# [Data listing]

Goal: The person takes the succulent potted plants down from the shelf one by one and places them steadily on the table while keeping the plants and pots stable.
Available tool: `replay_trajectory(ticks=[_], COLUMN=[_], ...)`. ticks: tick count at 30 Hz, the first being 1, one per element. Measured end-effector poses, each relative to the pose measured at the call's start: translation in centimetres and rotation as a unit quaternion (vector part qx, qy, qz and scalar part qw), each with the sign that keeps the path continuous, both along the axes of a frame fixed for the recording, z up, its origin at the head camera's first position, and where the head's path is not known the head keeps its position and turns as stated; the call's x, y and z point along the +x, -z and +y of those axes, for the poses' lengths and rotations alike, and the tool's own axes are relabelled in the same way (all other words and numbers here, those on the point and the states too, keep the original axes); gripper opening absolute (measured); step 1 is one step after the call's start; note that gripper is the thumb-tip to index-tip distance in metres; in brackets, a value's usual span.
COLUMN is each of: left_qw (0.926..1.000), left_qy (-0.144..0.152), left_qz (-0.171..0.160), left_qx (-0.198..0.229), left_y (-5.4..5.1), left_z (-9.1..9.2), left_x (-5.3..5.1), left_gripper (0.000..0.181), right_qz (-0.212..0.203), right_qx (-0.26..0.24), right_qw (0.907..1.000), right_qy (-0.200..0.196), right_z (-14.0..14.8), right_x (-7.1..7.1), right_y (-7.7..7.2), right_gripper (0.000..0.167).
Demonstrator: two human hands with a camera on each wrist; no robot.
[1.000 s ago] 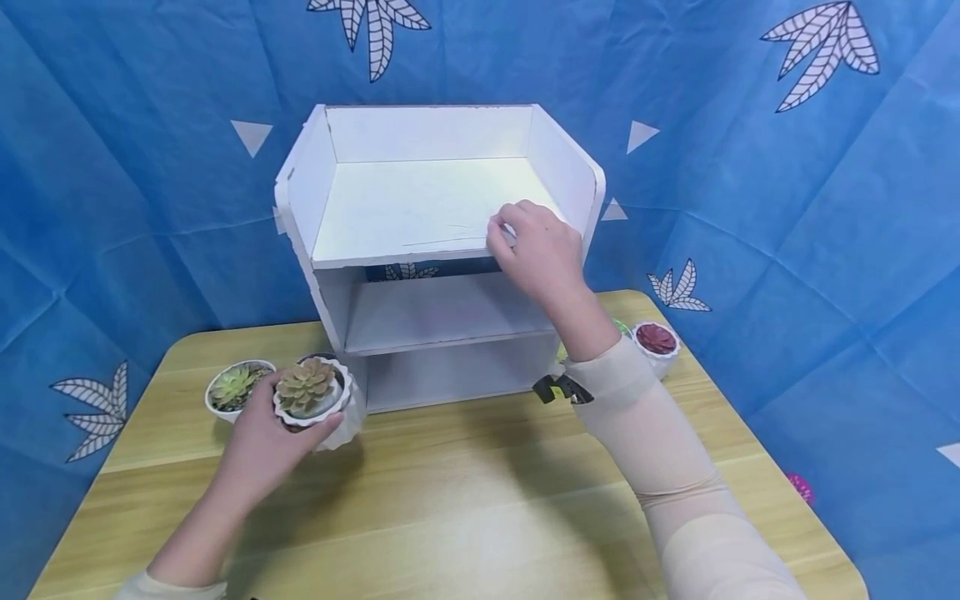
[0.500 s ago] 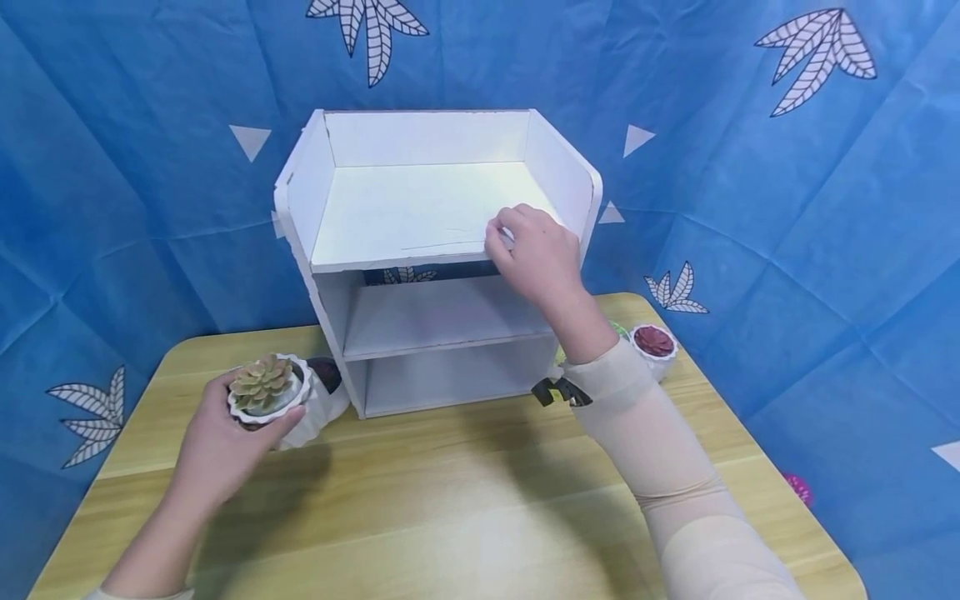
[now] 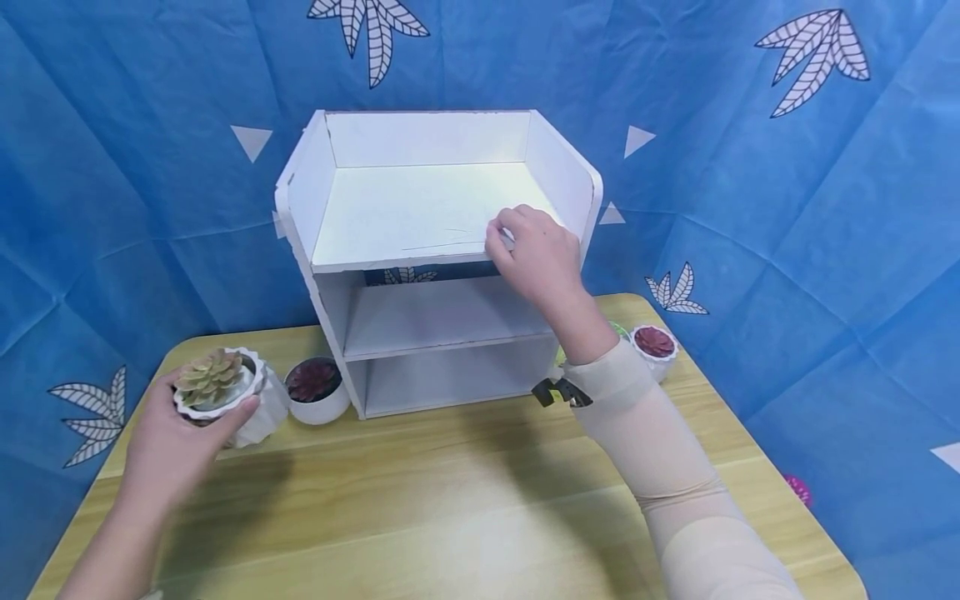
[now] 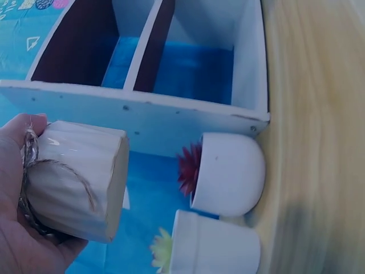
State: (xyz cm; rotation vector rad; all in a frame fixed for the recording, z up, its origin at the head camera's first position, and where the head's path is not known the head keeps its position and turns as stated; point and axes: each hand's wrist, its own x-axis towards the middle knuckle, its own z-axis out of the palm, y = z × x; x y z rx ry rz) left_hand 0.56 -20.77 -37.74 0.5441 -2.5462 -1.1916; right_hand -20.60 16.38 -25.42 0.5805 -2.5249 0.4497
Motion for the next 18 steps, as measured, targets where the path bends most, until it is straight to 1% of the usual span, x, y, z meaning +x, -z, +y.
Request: replay_trajectory(ticks=[6,8,10,13,18], left_qw=[0.9990,0.9986,0.9983,0.9967,0.9901], left_qy=[-0.034,-0.041,-0.051,-0.078,-0.138], left_qz=[0.029,0.033,0.029,0.021,0.024], left_qx=[0.001,0.002,0.005,0.006,-0.001], left_y=[-0.4,-0.6,-0.8,-0.8,-0.9], left_z=[-1.0,-1.4,-1.9,-2.7,-3.8], left_x=[0.1,0.1,0.3,0.5,0.6], left_gripper=[0.100,0.099,0.100,0.100,0.092], right_qz=[0.002,0.001,0.000,0.000,0.004], right_qx=[0.001,0.002,0.002,0.000,0.000], right_qw=[1.0000,1.0000,1.0000,1.0000,1.0000], right_qy=[0.002,0.003,0.002,-0.001,-0.001], right_z=[0.1,0.1,0.1,0.1,0.0], right_x=[0.0,0.0,0.0,0.0,-0.1], right_y=[0.1,0.1,0.1,0.1,0.2], right_gripper=[0.037,0.038,0.037,0.037,0.037])
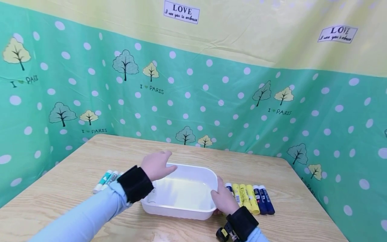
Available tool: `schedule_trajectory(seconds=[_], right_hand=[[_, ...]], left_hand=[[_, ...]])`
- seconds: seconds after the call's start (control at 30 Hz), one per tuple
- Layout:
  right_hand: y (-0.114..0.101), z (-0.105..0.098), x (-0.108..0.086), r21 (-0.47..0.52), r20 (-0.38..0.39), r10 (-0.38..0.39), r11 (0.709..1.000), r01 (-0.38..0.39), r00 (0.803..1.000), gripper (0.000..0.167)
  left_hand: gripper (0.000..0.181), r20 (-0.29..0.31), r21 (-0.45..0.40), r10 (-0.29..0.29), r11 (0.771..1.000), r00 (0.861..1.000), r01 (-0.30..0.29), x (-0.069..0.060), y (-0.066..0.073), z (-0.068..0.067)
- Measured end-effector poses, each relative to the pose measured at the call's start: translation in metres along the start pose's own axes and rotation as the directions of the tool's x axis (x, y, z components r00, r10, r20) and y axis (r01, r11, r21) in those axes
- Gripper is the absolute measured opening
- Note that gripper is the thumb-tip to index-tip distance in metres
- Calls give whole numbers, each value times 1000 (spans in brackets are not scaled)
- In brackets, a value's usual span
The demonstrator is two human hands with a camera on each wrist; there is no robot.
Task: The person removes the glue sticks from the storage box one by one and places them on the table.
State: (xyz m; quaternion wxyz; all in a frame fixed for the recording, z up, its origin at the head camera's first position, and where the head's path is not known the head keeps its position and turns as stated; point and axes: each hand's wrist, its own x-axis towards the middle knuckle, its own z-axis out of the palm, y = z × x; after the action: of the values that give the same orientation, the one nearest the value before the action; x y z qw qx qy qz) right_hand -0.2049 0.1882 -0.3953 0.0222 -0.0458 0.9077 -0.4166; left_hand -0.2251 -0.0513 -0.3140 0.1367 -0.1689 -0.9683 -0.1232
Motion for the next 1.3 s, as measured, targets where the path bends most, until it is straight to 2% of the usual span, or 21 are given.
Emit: schedule_trajectory(seconds=[0.1,0.23,0.3,0.4,0.47,0.53,0.6,0.67,0.73,0.8,0.9,0.93,1.0,1.03,1.13,1.23,1.3], right_hand=[[1,1,0,3,0,6,1000,-6,1000,60],[2,3,-1,6,4,17,1000,-17,1000,60],[1,4,-1,5,5,21,1000,-21,1000,60],[1,5,-1,-5,-2,23,1000,-23,1000,61],[1,5,0,-13,-8,25,1000,-25,1000,61],[1,4,0,-21,-11,28,999,-29,1000,62],[1,4,0,-25,-11,32,999,-32,999,61],[0,3,0,-24,-12,31,999,-31,999,61],[0,2,0,-25,-10,28,999,-28,1000,61],[0,1,1,-20,-10,23,1000,-23,1000,61],[0,0,1,-15,-10,15,1000,-15,1000,60],[0,0,1,-11,-10,14,1000,-14,1000,60],[0,0,1,-7,-12,15,1000,-15,1000,60],[0,0,1,-7,-11,17,1000,-17,1000,60],[0,1,1,-5,-8,25,1000,-25,1000,60],[-1,1,0,-9,-8,27,1000,-27,1000,61],[-1,0,0,-13,-10,23,1000,-23,1000,61]], left_hand=[[52,102,13,-51,999,993,50,6,8,4],[35,229,85,-144,988,963,128,5,16,9],[25,248,133,-158,983,956,128,2,18,11],[21,227,170,-150,979,962,113,-4,20,12],[22,199,256,-93,966,975,40,-8,20,12],[23,182,350,-17,936,983,-49,-13,18,12],[22,153,380,72,916,986,-126,-17,15,12],[21,137,398,168,893,976,-209,-22,12,13],[20,109,365,243,892,964,-266,-25,9,15],[20,89,383,321,863,943,-329,-28,8,16],[18,73,299,313,899,947,-320,-28,10,17],[17,79,290,305,904,949,-315,-29,11,17],[14,85,241,262,931,961,-275,-29,14,17],[12,90,248,254,931,963,-269,-29,16,18],[10,105,312,254,910,961,-274,-29,18,19],[6,123,249,205,941,971,-230,-27,20,20],[9,140,144,148,975,979,-168,-23,21,21]])
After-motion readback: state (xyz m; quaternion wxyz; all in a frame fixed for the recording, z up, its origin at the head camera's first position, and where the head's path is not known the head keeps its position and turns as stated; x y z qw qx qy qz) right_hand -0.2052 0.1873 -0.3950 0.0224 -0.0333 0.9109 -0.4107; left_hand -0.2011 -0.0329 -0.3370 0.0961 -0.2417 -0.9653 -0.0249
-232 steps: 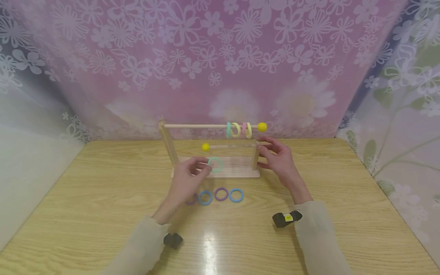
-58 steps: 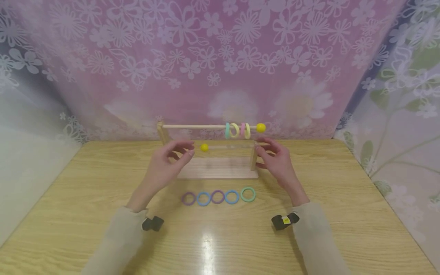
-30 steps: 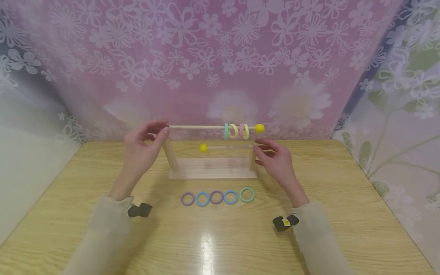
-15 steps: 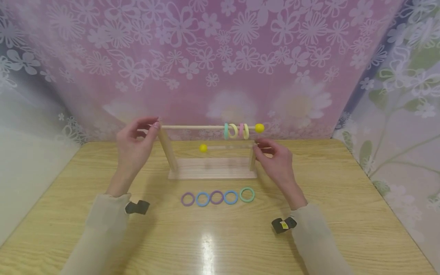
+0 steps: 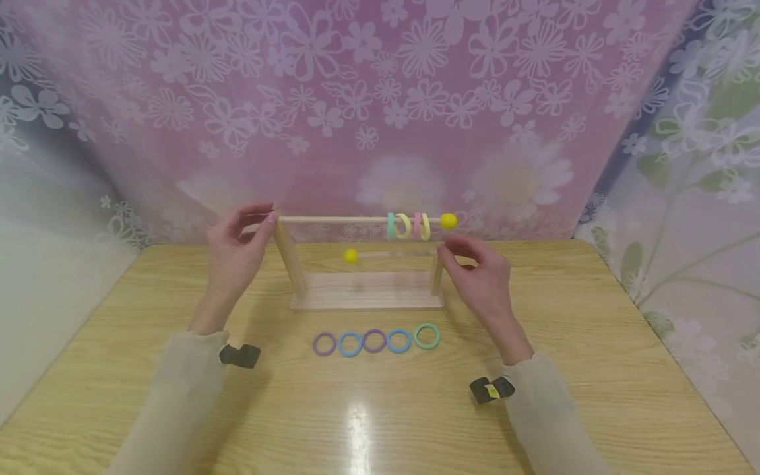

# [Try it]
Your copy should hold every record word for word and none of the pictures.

# [Response for this exercise]
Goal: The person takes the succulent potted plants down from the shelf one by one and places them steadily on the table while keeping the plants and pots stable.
Available tool: `replay_trajectory(ticks=[_], COLUMN=[_], ...)`. ticks: tick count at 30 Hz, the first being 1, one per element. Measured end-effector poses, each relative to the pose measured at the call's start: translation in centimetres and rotation as a unit quaternion (vector part qx, qy, qz and scalar part qw), each with the sign that keeps the path continuous, both along the axes of a frame fixed for the recording, z up, its origin at the head camera's first position, and where the head's path is not known the head keeps its position and turns as stated; the call's x, y and z point along the +x, -z and +y of those axes, for the poses' lengths and rotations alike, and the tool's own axes are relabelled in the same way (all other words and numbers here, those on the point and the states too, keep the original axes); gripper opening absolute (measured); step 1 is one step after the call's start; note that gripper is the thumb-tip to index-tip distance in metres; in brackets, a value's usual span.
COLUMN is each of: left_qw (0.926..1.000), left_qy (-0.144..0.152), left_qz (-0.171..0.160), left_qx (-0.198..0.229), left_y (-5.4..5.1), left_z (-9.1..9.2), left_x (-5.3..5.1), left_gripper (0.000..0.181), right_qz (-0.212..0.203), right_qx (-0.26..0.24), right_qw (0.907..1.000), right_qy (-0.200..0.196), right_z (-14.0..14.8), right_x (-7.1..7.1), right_y (-7.7..7.2), right_gripper (0.000..0.167).
Demonstrator: two human hands with a camera on each wrist; no robot.
[1.000 s ago] 
[0.500 s ago] 
[now] 
[now] 
State: (xyz cm; rotation vector rad; all in a frame fixed for the recording, z up, its origin at the head camera's first position, and where the head's path is not known the head keeps its position and turns as stated; point and axes: each hand's wrist, its own x-axis towards the middle knuckle, its own z-axis out of the palm, y = z × x; x y z rx ry rz) left_hand 0.56 -20.77 -37.74 0.5441 -2.5462 -1.1916; right_hand -20.60 16.38 -25.42 0.5805 -2.5249 0.4497
Motion for the next 18 steps, as measured, targets where the path bends most, until it is straight to 1% of the usual span, x, y, z meaning +x, -z, +y.
Request: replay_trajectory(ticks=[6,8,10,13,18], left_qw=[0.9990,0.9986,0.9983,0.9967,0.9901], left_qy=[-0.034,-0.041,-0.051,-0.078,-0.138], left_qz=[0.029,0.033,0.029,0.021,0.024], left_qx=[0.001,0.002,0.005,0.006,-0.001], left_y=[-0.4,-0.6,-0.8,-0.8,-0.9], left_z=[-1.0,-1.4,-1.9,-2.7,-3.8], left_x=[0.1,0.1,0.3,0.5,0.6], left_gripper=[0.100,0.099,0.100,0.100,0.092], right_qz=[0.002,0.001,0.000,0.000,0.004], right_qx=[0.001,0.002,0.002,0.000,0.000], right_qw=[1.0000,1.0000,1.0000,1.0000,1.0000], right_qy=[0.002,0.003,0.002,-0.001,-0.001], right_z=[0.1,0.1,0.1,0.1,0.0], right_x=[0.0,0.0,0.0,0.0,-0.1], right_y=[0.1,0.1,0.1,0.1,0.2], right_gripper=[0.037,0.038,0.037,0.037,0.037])
Available tool: `schedule_trajectory(seconds=[_], right_hand=[[_, ...]], left_hand=[[_, ...]])`
- seconds: seconds after the call's start (control at 30 Hz), one per tuple
- Layout:
  right_hand: y (-0.114..0.101), z (-0.105..0.098), x (-0.108..0.086), r21 (-0.47..0.52), r20 (-0.38..0.39), r10 (-0.38..0.39), r11 (0.709..1.000), r01 (-0.38..0.39), r00 (0.803..1.000), gripper (0.000..0.167)
  left_hand: gripper (0.000..0.181), r20 (-0.29..0.31), r21 (-0.45..0.40), r10 (-0.29..0.29), r11 (0.771..1.000), r00 (0.861..1.000), r01 (-0.30..0.29), x (-0.069..0.060), y (-0.066..0.073), z (-0.068..0.067)
- Measured end-effector poses, each relative to the pose measured at the call's start: translation in metres along the start pose's own axes and rotation as the directions of the tool's x axis (x, y, z components r00, r10, r20) and y axis (r01, r11, r21) in those axes
- Gripper is the absolute measured opening
- Note that gripper is the thumb-tip to index-tip distance in metres
- Calls give whole numbers, each value times 1000 (spans in brackets are not scaled)
- In brackets, a value's usual span
The demonstrator is two human hands with a camera on each wrist; there is no robot.
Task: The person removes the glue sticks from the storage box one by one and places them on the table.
State: (xyz m; quaternion wxyz; all in a frame fixed for the recording, z up, its origin at the head camera's first position, and where the head's path is not known the head keeps its position and turns as stated; point and axes: each hand's wrist, its own x-axis towards the middle knuckle, its own z-axis out of the palm, y = z × x; after the action: of the values that give the same orientation, the one nearest the value before the action; x y z qw qx qy qz) right_hand -0.2049 0.1882 -0.3953 0.0222 -0.0458 0.9077 -0.4166; left_hand -0.2251 -0.0513 -0.3140 0.1367 -0.1689 -0.9683 -0.1232
Motion for the next 1.3 s, as measured, targets where the path bends most, until it is straight to 2% of the usual span, or 21 are given.
Emit: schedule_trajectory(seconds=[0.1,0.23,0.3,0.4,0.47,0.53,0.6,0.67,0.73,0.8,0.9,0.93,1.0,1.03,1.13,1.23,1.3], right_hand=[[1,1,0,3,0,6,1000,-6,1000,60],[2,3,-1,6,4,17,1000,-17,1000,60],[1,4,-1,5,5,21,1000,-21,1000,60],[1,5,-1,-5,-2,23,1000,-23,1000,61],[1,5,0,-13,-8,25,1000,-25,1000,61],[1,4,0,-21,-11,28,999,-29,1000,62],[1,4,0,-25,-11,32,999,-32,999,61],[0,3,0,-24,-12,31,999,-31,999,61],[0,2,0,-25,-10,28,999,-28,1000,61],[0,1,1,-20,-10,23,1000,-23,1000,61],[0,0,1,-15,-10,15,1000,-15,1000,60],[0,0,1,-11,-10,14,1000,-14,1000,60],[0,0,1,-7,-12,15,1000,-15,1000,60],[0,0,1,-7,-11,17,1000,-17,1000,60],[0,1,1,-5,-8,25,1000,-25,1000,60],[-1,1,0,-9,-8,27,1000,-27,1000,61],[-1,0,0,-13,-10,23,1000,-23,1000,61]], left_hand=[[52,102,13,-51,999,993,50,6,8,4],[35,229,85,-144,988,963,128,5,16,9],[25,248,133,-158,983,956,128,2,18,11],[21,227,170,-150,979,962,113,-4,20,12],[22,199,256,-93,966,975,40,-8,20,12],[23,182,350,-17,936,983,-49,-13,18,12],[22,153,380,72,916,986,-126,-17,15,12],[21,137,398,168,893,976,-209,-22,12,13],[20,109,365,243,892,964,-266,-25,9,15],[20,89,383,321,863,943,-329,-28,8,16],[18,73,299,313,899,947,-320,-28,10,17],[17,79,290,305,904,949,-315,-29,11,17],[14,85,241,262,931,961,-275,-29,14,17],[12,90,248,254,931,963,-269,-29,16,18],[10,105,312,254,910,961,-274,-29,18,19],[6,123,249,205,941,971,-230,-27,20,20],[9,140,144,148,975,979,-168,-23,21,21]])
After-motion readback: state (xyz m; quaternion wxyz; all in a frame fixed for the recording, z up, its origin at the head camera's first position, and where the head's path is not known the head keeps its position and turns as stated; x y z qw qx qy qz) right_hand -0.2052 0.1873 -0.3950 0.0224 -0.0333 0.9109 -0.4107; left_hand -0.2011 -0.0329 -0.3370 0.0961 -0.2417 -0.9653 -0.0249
-232 steps: 
-58 steps: 
-30 steps: 
-15 steps: 
+0 steps: 

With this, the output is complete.